Álex Sancris

Personal information
- Full name: Alejandro San Cristóbal Sánchez
- Date of birth: 18 January 1997 (age 29)
- Place of birth: Madrid, Spain
- Height: 1.77 m (5 ft 10 in)
- Position: Winger

Team information
- Current team: Leganés (on loan from Getafe)

Youth career
- Getafe
- Trival Valderas

Senior career*
- Years: Team / Apps / (Gls)
- 2016–2017: Trival Valderas B / 14 / (1)
- 2016–2018: Trival Valderas / 41 / (4)
- 2018–2022: Leganés B / 114 / (22)
- 2022–2023: Linares / 37 / (4)
- 2023–2025: Burgos / 76 / (11)
- 2025–: Getafe / 18 / (0)
- 2026–: → Leganés (loan) / 0 / (0)

= Álex Sancris =

Spanish footballer

Alejandro San Cristóbal Sánchez (born 18 January 1997), known as Álex Sancris, is a Spanish footballer who plays mainly as a right winger for CD Leganés, on loan from Getafe CF.

==Club career==
Born in Madrid, Sancris represented Getafe CF and CF Trival Valderas as a youth. He made his senior debut with the latter's reserves in the 2015–16 season, in the regional leagues, and started to feature with the main squad in Tercera División in 2016.
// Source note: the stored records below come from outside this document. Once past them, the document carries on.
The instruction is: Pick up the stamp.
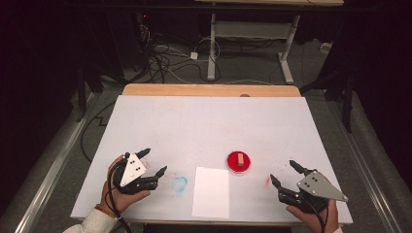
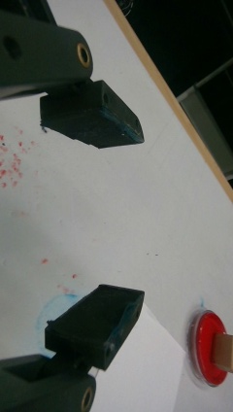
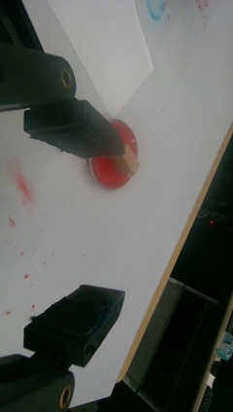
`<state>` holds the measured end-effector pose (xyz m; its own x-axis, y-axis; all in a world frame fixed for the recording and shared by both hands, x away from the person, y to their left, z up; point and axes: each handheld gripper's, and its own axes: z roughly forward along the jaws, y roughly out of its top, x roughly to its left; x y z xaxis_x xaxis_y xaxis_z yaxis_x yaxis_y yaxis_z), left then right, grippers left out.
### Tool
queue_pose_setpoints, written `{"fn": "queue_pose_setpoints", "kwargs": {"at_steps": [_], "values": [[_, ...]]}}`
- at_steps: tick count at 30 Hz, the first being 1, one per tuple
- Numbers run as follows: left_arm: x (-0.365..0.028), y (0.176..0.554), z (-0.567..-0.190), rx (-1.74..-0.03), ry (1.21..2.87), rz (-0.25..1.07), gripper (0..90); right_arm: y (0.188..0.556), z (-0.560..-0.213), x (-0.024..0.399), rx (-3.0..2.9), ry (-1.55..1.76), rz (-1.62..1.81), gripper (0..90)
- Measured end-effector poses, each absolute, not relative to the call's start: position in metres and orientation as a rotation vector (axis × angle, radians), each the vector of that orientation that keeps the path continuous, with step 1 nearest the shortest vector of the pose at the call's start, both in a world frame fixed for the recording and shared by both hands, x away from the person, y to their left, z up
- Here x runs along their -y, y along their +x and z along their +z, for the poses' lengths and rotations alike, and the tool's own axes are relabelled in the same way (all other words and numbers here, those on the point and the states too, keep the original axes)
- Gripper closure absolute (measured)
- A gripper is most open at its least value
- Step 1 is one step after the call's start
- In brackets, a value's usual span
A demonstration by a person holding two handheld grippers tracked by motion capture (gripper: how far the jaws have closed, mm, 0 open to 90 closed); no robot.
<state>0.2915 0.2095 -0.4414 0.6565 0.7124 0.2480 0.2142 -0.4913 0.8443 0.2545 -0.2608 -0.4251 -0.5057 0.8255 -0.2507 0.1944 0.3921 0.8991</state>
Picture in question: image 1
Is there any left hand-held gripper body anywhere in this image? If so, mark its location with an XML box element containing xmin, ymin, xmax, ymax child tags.
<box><xmin>111</xmin><ymin>151</ymin><xmax>159</xmax><ymax>196</ymax></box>

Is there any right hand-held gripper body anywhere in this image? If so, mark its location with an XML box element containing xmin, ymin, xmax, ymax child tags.
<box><xmin>277</xmin><ymin>168</ymin><xmax>350</xmax><ymax>215</ymax></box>

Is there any round red ink pad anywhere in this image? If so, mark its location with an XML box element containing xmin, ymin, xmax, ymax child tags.
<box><xmin>225</xmin><ymin>150</ymin><xmax>253</xmax><ymax>176</ymax></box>

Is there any white paper sheet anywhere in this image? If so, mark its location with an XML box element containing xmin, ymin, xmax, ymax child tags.
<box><xmin>190</xmin><ymin>166</ymin><xmax>231</xmax><ymax>219</ymax></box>

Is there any person's left hand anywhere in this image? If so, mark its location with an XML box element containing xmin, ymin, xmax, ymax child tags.
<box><xmin>97</xmin><ymin>154</ymin><xmax>152</xmax><ymax>216</ymax></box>

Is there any person's right hand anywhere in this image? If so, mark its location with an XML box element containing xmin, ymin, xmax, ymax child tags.
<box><xmin>285</xmin><ymin>197</ymin><xmax>340</xmax><ymax>233</ymax></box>

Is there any large white board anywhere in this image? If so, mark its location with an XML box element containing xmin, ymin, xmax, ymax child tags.
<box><xmin>69</xmin><ymin>94</ymin><xmax>355</xmax><ymax>225</ymax></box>

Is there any black metal stand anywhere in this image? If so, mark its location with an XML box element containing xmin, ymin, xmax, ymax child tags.
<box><xmin>75</xmin><ymin>62</ymin><xmax>105</xmax><ymax>123</ymax></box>
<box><xmin>300</xmin><ymin>69</ymin><xmax>355</xmax><ymax>134</ymax></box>

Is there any wooden table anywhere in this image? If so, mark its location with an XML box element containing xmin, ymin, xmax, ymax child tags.
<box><xmin>120</xmin><ymin>83</ymin><xmax>345</xmax><ymax>228</ymax></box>

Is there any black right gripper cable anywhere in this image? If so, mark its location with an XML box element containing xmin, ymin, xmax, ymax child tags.
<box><xmin>302</xmin><ymin>196</ymin><xmax>328</xmax><ymax>233</ymax></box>

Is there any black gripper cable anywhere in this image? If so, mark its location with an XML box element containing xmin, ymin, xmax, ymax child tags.
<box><xmin>302</xmin><ymin>196</ymin><xmax>328</xmax><ymax>233</ymax></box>
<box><xmin>107</xmin><ymin>163</ymin><xmax>134</xmax><ymax>233</ymax></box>

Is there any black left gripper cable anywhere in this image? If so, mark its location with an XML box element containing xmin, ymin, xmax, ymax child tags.
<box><xmin>107</xmin><ymin>163</ymin><xmax>134</xmax><ymax>233</ymax></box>

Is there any orange bracelet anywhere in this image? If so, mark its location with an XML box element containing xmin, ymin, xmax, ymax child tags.
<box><xmin>94</xmin><ymin>203</ymin><xmax>119</xmax><ymax>219</ymax></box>

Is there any grey metal floor rail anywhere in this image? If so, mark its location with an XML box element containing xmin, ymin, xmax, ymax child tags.
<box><xmin>325</xmin><ymin>99</ymin><xmax>404</xmax><ymax>233</ymax></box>
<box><xmin>14</xmin><ymin>92</ymin><xmax>100</xmax><ymax>233</ymax></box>

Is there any black floor cable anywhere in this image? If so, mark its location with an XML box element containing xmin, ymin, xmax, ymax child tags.
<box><xmin>80</xmin><ymin>101</ymin><xmax>117</xmax><ymax>163</ymax></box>

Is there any tangle of floor cables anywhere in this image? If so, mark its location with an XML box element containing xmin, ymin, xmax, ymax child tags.
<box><xmin>135</xmin><ymin>13</ymin><xmax>224</xmax><ymax>84</ymax></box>

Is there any white metal desk frame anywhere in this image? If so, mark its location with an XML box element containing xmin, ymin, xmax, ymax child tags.
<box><xmin>193</xmin><ymin>0</ymin><xmax>345</xmax><ymax>85</ymax></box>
On 7 July 2018, after becoming a regular starter for Trival during the campaign, Sancris signed a contract with CD Leganés, being assigned to the reserves also in the fourth division. The following 27 June, he renewed his contract with the club, and subsequently became a captain of the B-team as they achieved promotion to Segunda División RFEF in 2021.

On 13 July 2022, Sancris agreed to a deal with Primera Federación side Linares Deportivo. An undisputed starter for the side, he contributed with four goals and 10 assists in 40 matches overall, as the club narrowly missed out a play-off spot.

On 5 June 2023, Sancris was announced at Burgos CF in Segunda División, after signing a two-year contract. He made his professional debut at the age of 26 on 13 August, coming on as a second-half substitute for Miki Muñoz in a 1–1 home draw against SD Huesca.

Sancris scored his first professional goal on 12 November 2023, netting his team's fourth in a 4–2 home win over AD Alcorcón. He became an undisputed starter for the side in the 2024–25 season, scoring seven goals.

On 2 July 2025, Sancris returned to his first club Getafe on a three-year deal, now a member of the first team in La Liga. He made his debut in the category on 21 September, replacing Adrián Liso late into a 3–0 away loss to FC Barcelona.

On 25 August 2026, Sancris was loaned to Lega for the campaign.